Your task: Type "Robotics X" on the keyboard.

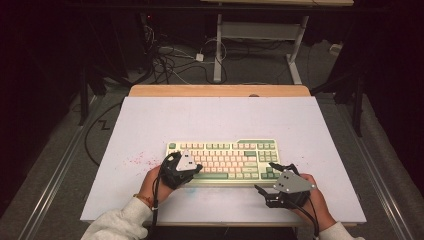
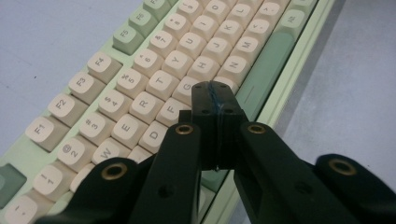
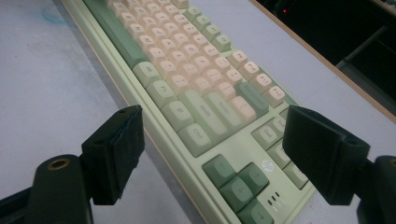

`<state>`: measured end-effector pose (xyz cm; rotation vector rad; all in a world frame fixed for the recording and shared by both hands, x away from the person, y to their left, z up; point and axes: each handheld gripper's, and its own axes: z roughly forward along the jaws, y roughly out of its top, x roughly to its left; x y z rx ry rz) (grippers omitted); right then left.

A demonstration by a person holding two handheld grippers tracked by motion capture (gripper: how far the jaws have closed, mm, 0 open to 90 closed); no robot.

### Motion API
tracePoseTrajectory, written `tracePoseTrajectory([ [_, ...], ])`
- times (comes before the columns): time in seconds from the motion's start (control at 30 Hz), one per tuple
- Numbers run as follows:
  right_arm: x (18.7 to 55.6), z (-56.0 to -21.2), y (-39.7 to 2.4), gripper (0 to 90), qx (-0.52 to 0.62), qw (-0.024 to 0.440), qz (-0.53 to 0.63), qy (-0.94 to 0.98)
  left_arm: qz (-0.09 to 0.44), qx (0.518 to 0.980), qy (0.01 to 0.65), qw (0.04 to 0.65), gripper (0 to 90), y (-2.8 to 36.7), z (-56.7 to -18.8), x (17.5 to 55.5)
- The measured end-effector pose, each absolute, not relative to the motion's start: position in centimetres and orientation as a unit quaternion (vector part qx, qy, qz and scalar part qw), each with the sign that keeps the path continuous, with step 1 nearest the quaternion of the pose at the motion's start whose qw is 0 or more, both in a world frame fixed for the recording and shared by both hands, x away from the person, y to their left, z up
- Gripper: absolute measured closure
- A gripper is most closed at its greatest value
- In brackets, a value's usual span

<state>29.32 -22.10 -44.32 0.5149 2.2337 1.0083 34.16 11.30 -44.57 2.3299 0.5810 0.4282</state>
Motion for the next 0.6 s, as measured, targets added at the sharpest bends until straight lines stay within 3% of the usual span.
tracePoseTrajectory([
  [0.6,29.76,-44.25,-22.65,22.6,0.206,0.316,0.386,0.842,0.165,0.903,0.209,0.337,87.0,10.52,-44.72,34.30],
])
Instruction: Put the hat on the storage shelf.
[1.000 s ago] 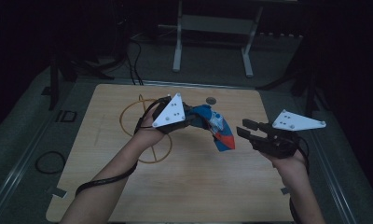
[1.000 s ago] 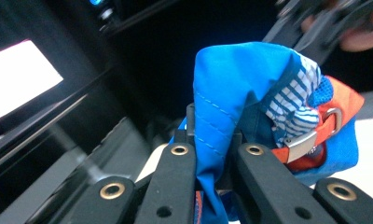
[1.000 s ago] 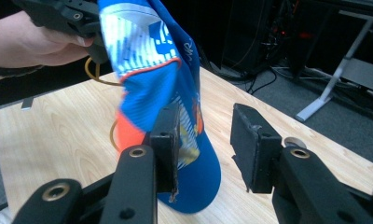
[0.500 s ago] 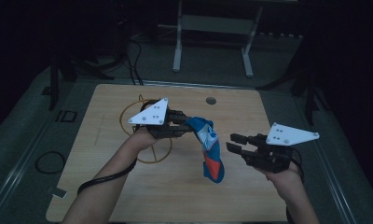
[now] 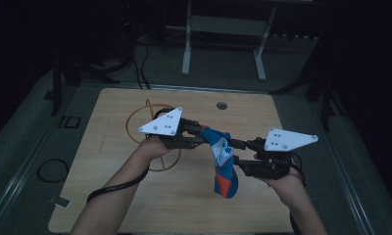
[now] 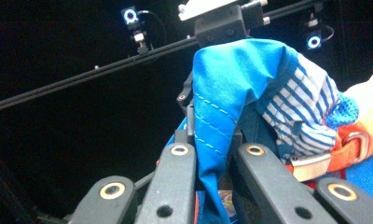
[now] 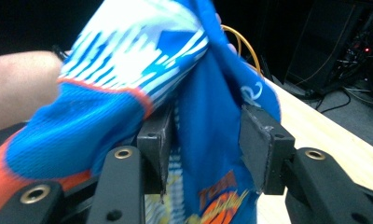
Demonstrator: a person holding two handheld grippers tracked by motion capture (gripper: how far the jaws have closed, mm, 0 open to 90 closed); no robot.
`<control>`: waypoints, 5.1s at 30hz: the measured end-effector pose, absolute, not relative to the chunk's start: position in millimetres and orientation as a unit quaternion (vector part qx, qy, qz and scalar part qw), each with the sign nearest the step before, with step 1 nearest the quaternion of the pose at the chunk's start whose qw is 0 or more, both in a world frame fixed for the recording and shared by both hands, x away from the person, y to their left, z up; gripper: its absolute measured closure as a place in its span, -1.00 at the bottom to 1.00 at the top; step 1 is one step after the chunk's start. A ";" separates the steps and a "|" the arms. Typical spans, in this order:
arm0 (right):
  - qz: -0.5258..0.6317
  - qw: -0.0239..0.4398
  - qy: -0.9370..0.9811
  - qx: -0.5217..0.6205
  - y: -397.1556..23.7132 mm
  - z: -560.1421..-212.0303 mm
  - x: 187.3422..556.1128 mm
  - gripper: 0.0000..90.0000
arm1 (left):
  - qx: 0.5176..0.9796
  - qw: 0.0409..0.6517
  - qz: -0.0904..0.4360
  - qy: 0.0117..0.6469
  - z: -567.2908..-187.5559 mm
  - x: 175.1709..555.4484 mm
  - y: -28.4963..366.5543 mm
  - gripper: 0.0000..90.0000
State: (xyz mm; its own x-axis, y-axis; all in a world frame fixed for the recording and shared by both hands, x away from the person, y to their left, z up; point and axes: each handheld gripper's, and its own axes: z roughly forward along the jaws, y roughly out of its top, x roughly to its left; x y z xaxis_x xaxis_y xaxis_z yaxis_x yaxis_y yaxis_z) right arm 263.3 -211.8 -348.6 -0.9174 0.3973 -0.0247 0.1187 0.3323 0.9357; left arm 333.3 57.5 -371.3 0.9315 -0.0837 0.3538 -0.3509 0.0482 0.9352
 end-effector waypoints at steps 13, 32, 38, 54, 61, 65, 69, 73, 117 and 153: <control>0.553 0.153 0.802 0.166 -209.6 -346.5 263.2 1.00 | 0.692 0.700 0.104 -0.143 -377.1 335.9 58.2 0.97; 0.557 0.159 0.792 0.192 -222.1 -341.0 269.6 1.00 | 0.736 0.660 0.143 -0.059 -374.1 331.7 81.3 0.03; 0.561 0.171 0.786 0.196 -229.8 -331.1 268.4 1.00 | 0.754 0.630 0.185 -0.038 -360.4 319.9 91.2 -0.21; 0.573 0.200 0.769 0.201 -230.7 -299.5 278.1 1.00 | 0.782 0.578 0.207 0.104 -341.3 296.0 140.9 -0.82; 0.575 0.201 0.768 0.198 -216.6 -287.6 287.1 1.00 | 0.774 0.564 0.241 0.158 -353.6 287.4 184.1 -0.89; 0.576 0.200 0.769 0.192 -204.6 -279.8 292.4 1.00 | 0.765 0.559 0.260 0.188 -366.5 280.8 210.2 -0.90; 0.580 0.193 0.770 0.186 -190.1 -272.9 299.7 1.00 | 0.755 0.557 0.271 0.215 -385.4 274.2 234.2 -0.91; 0.579 0.186 0.773 0.180 -171.9 -268.6 307.3 1.00 | 0.754 0.544 0.281 0.236 -405.0 268.5 251.9 -0.91; 0.497 0.118 0.845 0.159 12.7 -304.7 366.7 1.00 | 0.733 0.479 0.251 0.413 -561.3 247.0 303.7 -0.91; 0.503 0.084 0.841 0.182 -30.0 -370.3 352.7 1.00 | 0.737 0.471 0.242 0.419 -569.1 249.1 304.7 -0.91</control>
State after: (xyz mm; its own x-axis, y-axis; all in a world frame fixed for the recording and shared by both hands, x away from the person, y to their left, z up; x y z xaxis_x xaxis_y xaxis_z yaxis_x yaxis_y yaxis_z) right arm 352.7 -30.0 -370.3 -0.9195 0.3908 0.0425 0.2220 0.4272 0.8764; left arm 249.1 304.7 -569.1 0.5314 0.8463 -0.0384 0.3908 -0.2047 0.8974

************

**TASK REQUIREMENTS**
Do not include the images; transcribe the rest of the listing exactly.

**REPLY**
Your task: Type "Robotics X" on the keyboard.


`<state>`: measured end-effector pose (xyz cm; rotation vector rad; all in a world frame fixed for the recording and shared by both hands, x away from the person, y to their left, z up; point and axes: each handheld gripper's, and its own axes: z roughly forward along the jaws, y roughly out of its top, x roughly to its left; x y z rx ry rz) (grippers omitted); right then left.

A demonstration by a person holding two handheld grippers tracked by motion capture (gripper: how far the jaws have closed, mm, 0 open to 90 closed); no robot.

### Motion API
tracePoseTrajectory, written `tracePoseTrajectory([ [_, ...], ])`
- times (comes before the columns): time in seconds from the motion's start (control at 30 Hz), one per tuple
- Numbers run as follows:
  right_arm: x (18.7 to 55.6), z (-56.0 to -21.2), y (-39.7 to 2.4), gripper (0 to 90), qx (-0.52 to 0.62), qw (-0.024 to 0.440), qz (-0.53 to 0.63), qy (-0.94 to 0.98)
  left_arm: qz (-0.09 to 0.44), qx (0.518 to 0.980), qy (0.01 to 0.65), qw (0.04 to 0.65), gripper (0 to 90), y (-2.8 to 36.7), z (-56.7 to -18.8), x (17.5 to 55.5)
- The measured end-effector pose, each absolute, not relative to the motion's start: position in centimetres and orientation as a unit quaternion (vector part qx, qy, qz and scalar part qw), each with the sign that keeps the path continuous, with step 1 nearest the quaternion of the pose at the motion's start whose qw is 0 or more, both in a world frame fixed for the recording and shared by both hands, x away from the person, y to their left, z up
- Gripper: absolute measured closure
- A gripper is most closed at its greatest value
- In brackets, a value's usual span

<state>29.32 -22.10 -44.32 0.5149 2.2337 1.0083 34.16 11.30 -44.57 2.3299 0.5810 0.4282</state>
Motion for the next 0.6 s, as measured, targets added at the sharpest bends until straight lines stay within 3% of the usual span.
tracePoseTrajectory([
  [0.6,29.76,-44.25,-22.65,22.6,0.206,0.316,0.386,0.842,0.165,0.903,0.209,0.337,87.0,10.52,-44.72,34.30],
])
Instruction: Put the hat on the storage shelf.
[1.000 s ago] 
[1.000 s ago] 
[1.000 s ago] 
[0.500 s ago] 
[now] 
[now] 
[now] 
Demonstrator: a person holding two handheld grippers tracked by motion capture (gripper: how far the jaws have closed, mm, 0 open to 90 closed); no robot.
`<control>`: waypoints, 5.1s at 30hz: the measured end-effector pose, absolute, not relative to the chunk's start: position in millimetres and orientation as a unit quaternion (vector part qx, qy, qz and scalar part qw), each with the sign nearest the step before, with step 1 nearest the quaternion of the pose at the chunk's start whose qw is 0 or more, both in a world frame fixed for the recording and shared by both hands, x away from the person, y to their left, z up; gripper: its absolute measured closure as a place in its span, -1.00 at the bottom to 1.00 at the top; step 1 is one step after the chunk's start. A ";" separates the steps and a "|" the arms. Typical spans, in this order:
arm0 (right):
  - qz: -0.5258..0.6317
  - qw: -0.0239..0.4398
  - qy: -0.9370..0.9811
  - qx: -0.5217..0.6205
  - y: -397.1556..23.7132 mm
  - z: -560.1421..-212.0303 mm
  - x: 187.3422..556.1128 mm
  - gripper: 0.0000..90.0000
arm1 (left):
  - qx: 0.5176..0.9796
  - qw: 0.0409..0.6517
  - qz: -0.0904..0.4360
  - qy: 0.0117..0.6469
  - z: -567.2908..-187.5559 mm
  - x: 175.1709..555.4484 mm
  - y: -28.4963..366.5543 mm
  - gripper: 0.0000..90.0000
State: (xyz mm; its own x-axis, y-axis; all in a world frame fixed for the recording and shared by both hands, x away from the person, y to their left, z up; point and axes: each handheld gripper's, and its own axes: z roughly forward along the jaws, y roughly out of its top, x roughly to its left; x y z xaxis_x xaxis_y xaxis_z yaxis_x yaxis_y yaxis_z) right arm 263.3 -211.8 -348.6 -0.9174 0.3973 -0.0247 0.1187 0.3323 0.9357; left arm 333.3 57.5 -371.3 0.9315 -0.0837 0.3538 -0.3509 0.0482 0.9352
 end-effector waypoints at steps 13, 32, 38, 54, 61, 65, 69, 73, 117 and 153: <control>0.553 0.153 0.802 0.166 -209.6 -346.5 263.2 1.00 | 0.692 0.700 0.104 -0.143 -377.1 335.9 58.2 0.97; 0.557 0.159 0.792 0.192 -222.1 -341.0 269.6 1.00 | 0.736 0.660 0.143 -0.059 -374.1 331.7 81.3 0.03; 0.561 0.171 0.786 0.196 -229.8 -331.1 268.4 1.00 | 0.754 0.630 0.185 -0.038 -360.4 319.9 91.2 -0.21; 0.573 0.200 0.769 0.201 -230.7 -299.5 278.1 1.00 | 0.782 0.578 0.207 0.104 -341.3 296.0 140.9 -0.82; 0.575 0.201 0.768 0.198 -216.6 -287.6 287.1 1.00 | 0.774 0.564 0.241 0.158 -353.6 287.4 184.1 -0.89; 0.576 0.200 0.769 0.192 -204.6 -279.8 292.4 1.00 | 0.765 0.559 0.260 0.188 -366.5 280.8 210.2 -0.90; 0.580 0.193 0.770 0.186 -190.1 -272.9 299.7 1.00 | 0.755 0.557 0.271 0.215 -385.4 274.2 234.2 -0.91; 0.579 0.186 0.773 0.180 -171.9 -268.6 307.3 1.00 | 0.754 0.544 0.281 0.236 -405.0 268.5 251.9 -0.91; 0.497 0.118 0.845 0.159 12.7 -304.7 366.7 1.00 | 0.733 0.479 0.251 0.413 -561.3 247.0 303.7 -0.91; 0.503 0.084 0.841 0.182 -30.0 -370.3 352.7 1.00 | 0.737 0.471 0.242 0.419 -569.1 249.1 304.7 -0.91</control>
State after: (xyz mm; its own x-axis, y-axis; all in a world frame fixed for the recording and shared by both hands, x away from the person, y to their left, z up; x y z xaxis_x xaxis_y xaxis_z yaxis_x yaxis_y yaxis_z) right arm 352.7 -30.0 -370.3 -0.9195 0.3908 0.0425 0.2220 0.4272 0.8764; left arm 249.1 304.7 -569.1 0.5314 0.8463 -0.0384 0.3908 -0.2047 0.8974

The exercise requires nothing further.